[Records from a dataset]
________________________
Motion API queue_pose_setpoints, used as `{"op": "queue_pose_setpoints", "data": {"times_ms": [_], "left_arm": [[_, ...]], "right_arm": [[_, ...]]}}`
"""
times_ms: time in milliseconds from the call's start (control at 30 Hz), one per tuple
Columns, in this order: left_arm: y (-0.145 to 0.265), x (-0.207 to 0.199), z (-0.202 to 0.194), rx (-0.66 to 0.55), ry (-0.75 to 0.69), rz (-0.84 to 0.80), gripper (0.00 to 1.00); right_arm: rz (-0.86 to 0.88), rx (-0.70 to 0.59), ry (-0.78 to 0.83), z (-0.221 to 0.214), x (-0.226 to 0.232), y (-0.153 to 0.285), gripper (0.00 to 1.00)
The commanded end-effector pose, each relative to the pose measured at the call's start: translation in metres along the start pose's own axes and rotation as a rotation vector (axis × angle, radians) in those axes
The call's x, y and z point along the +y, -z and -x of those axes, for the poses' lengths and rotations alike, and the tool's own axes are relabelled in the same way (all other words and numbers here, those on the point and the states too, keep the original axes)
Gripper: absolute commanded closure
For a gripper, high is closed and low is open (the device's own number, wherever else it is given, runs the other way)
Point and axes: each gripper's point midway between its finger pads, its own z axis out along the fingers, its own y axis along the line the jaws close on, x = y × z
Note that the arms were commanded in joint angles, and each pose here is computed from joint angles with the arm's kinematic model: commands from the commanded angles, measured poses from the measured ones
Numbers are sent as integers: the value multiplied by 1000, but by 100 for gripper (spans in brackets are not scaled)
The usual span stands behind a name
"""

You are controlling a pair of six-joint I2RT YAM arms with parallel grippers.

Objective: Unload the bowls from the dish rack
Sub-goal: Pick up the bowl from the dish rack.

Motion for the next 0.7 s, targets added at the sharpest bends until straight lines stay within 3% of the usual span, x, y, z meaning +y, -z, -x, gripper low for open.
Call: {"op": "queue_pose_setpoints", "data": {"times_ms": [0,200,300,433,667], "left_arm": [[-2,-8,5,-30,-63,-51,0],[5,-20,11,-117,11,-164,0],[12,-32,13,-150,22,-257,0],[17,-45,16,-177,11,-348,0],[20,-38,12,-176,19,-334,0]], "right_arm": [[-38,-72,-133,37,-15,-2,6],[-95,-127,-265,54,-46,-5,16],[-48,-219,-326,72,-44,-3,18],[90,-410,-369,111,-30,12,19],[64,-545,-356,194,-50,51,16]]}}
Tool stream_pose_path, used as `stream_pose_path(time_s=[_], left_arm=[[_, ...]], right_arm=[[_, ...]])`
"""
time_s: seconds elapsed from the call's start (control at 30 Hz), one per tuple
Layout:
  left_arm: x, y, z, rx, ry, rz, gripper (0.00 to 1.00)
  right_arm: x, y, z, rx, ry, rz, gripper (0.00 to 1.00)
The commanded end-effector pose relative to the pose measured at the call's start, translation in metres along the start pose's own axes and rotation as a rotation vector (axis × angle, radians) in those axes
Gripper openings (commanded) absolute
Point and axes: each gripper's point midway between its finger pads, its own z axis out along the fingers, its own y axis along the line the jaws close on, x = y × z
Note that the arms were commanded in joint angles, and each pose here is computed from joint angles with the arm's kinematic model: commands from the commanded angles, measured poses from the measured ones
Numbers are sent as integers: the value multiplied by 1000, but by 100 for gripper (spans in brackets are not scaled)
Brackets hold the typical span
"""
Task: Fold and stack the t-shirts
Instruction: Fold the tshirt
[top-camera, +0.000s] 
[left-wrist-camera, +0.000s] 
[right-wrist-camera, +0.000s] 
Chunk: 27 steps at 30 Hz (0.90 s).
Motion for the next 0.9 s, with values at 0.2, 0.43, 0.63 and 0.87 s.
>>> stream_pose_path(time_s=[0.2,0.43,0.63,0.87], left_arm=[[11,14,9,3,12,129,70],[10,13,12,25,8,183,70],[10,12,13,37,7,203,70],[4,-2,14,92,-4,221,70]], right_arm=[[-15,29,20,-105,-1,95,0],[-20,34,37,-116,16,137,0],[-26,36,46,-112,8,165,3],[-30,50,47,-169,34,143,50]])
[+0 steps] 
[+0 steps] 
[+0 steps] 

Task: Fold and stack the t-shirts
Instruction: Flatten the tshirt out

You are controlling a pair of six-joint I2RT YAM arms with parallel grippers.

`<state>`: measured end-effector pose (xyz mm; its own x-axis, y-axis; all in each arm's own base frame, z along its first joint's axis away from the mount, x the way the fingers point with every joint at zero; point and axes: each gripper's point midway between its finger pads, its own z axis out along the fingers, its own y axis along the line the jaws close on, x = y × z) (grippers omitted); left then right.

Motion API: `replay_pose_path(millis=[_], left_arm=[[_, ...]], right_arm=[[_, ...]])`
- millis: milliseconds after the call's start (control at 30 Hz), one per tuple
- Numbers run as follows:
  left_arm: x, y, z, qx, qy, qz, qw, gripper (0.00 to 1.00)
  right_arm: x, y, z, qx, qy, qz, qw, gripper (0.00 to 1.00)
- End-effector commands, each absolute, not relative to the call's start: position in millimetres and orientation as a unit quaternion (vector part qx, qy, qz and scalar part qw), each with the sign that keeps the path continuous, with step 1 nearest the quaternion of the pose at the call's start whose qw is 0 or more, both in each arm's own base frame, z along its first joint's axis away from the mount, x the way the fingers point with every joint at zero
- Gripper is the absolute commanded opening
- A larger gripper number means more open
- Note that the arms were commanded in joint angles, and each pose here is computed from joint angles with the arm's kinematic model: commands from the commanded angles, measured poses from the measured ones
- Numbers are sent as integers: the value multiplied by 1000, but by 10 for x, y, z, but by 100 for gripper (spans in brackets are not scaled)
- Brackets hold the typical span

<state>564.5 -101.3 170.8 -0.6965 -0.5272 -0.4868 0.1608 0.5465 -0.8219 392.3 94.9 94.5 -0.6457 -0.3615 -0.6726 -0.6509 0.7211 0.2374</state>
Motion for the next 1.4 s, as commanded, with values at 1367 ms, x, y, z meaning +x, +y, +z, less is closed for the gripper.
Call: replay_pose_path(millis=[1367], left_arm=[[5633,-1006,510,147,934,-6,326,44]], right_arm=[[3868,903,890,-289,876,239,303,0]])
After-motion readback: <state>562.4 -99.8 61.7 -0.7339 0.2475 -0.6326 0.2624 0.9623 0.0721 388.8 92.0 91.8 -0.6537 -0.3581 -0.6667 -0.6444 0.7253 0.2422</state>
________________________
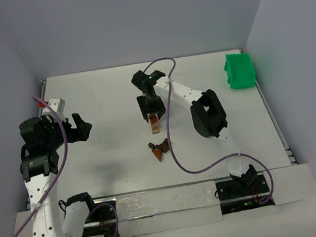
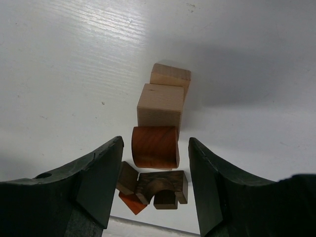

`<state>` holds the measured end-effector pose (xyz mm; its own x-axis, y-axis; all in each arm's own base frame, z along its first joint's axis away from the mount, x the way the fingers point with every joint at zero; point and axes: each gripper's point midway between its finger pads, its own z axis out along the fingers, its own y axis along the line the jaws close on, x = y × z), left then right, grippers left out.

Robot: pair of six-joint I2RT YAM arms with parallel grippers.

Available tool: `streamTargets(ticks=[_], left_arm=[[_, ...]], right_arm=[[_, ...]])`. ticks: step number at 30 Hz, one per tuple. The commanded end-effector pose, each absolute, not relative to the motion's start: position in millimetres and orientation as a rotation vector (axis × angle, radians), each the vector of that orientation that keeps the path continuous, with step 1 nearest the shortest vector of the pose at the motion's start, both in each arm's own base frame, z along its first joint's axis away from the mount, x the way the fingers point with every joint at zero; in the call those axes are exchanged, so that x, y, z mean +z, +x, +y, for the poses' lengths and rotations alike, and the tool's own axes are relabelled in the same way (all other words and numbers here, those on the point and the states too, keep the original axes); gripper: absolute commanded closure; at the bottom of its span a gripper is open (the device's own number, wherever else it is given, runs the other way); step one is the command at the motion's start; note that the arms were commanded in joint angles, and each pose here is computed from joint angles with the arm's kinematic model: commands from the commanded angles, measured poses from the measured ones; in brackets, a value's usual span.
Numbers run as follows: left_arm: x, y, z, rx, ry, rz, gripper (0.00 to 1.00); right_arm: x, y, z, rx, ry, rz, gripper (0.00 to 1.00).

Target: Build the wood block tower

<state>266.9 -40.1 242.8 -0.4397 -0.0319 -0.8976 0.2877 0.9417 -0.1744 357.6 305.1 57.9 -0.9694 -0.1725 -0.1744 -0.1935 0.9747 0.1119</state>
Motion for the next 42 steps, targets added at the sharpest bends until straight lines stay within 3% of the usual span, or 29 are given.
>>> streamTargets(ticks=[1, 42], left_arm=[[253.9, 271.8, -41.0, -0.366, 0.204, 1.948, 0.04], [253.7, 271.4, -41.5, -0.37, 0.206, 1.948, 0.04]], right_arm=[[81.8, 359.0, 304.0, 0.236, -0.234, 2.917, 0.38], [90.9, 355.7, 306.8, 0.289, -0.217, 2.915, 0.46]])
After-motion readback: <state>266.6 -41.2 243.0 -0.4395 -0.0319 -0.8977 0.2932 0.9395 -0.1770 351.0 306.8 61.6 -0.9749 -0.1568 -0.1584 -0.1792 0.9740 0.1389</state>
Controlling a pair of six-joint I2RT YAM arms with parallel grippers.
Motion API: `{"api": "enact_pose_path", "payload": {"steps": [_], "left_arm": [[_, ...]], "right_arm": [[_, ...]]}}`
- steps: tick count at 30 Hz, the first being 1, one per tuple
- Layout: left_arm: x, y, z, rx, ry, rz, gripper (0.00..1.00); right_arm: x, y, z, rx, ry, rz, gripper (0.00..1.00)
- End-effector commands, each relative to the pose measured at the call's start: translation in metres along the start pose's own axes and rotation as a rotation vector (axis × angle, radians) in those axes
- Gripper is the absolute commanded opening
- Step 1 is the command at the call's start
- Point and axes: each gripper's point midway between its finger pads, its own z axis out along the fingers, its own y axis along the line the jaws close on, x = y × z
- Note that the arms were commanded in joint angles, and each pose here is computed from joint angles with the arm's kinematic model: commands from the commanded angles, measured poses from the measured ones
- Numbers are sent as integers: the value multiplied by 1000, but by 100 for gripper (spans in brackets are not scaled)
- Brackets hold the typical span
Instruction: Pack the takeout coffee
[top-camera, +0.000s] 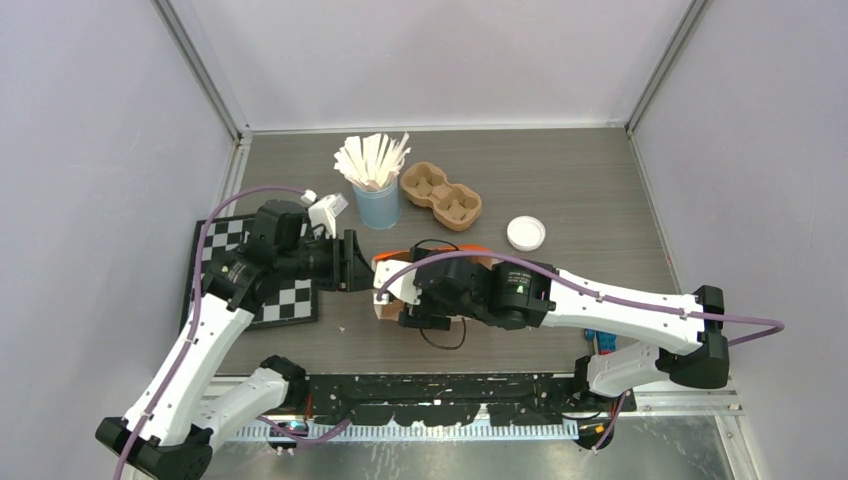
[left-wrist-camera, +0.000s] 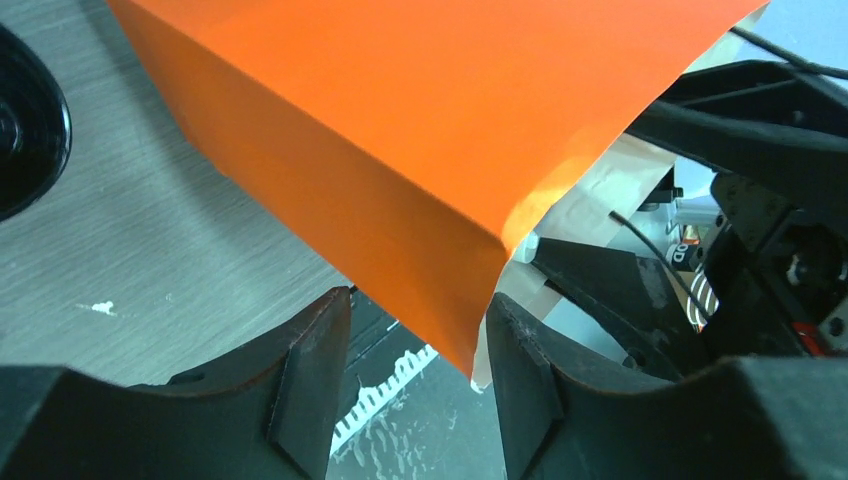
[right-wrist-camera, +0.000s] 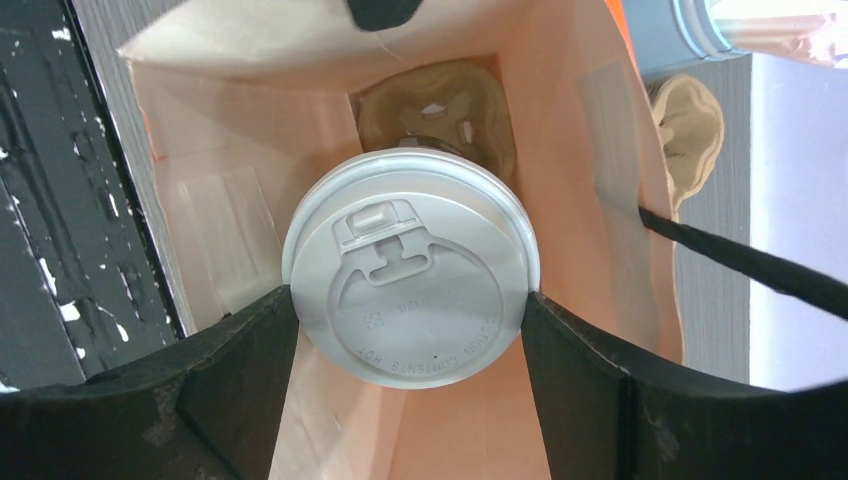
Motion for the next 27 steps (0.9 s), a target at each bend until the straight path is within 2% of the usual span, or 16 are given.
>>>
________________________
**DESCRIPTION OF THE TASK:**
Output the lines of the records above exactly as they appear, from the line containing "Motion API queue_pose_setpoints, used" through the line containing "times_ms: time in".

**RESPONSE:**
Motion API queue_pose_setpoints, used as `{"op": "queue_pose_setpoints", "data": {"times_ms": [_], "left_arm": [[_, ...]], "right_arm": [[_, ...]]}}`
"""
times_ms: time in milliseconds from the call's start (control at 30 Hz), one per tuple

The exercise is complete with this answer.